Fine performances by all in this film about a drug addicted teenager (Nic) and the impact of his addiction on his family. This film, and the biographical book upon which it is based, deftly illustrates that drug addiction does not discriminate. Even sweet, accomplished, "beautiful," well-loved boys from nice families can succumb to the siren call of meth and other hardcore drugs. And quick fixes are nowhere in sight--the film pulls no punches in that regard. But make no mistake: this is drug addiction light. The film, while movingly depicting the pain and despair experienced by this family as they wrestle with Nic's addiction, skirts the seamier aspects of addiction and ends up veering dangerously close toward glamorizing drug use.
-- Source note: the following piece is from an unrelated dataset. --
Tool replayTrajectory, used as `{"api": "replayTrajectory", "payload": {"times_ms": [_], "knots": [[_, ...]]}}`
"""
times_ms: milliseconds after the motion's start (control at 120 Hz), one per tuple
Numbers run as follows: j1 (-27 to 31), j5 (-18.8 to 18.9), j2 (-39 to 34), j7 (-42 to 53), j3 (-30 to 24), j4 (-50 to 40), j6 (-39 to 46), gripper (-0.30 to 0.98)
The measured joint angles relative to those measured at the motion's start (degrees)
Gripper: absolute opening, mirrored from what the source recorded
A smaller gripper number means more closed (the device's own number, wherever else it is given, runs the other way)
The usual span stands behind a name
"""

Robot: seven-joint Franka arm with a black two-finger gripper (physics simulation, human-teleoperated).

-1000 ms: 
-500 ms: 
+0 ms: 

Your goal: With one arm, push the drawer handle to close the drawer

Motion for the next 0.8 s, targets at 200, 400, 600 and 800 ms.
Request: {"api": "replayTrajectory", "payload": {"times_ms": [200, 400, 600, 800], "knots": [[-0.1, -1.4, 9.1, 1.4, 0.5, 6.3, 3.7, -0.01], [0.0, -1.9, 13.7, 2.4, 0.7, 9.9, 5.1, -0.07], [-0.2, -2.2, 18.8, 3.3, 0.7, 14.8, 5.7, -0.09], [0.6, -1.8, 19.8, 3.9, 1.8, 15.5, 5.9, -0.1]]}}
Months of shooting up methamphetamine, and Nic still looks like he belongs on the cover of Esquire. Beds appear in rehab facilities without too much difficulty, and no one is working two jobs to pay for it all, or has lost a job due to the demands of keeping their drug addicted son alive. Nic somehow avoids any encounters with law enforcement, and the circumstances through which he obtains his drugs (does he steal? prostitute himself? sell drugs?) and other ugly aspects of drug addiction are glossed over. Two of Nic's worst breaches (apart from using drugs) would seem to be stealing $8 from his little brother and forcing his way into his parents' home to make off with a few items which he ultimately leaves behind when his family unexpectedly returns. So, no, he doesn't qualify for Eagle Scout, but still relatively small potatoes for a drug addict. Did the director think Nic would matter less to the audience if he were not as attractive, bright, and affluent? Would he?
The acting is good. You will root for Nic and his family.
But don't confuse this with a realistic portrayal of a family torn by drug abuse.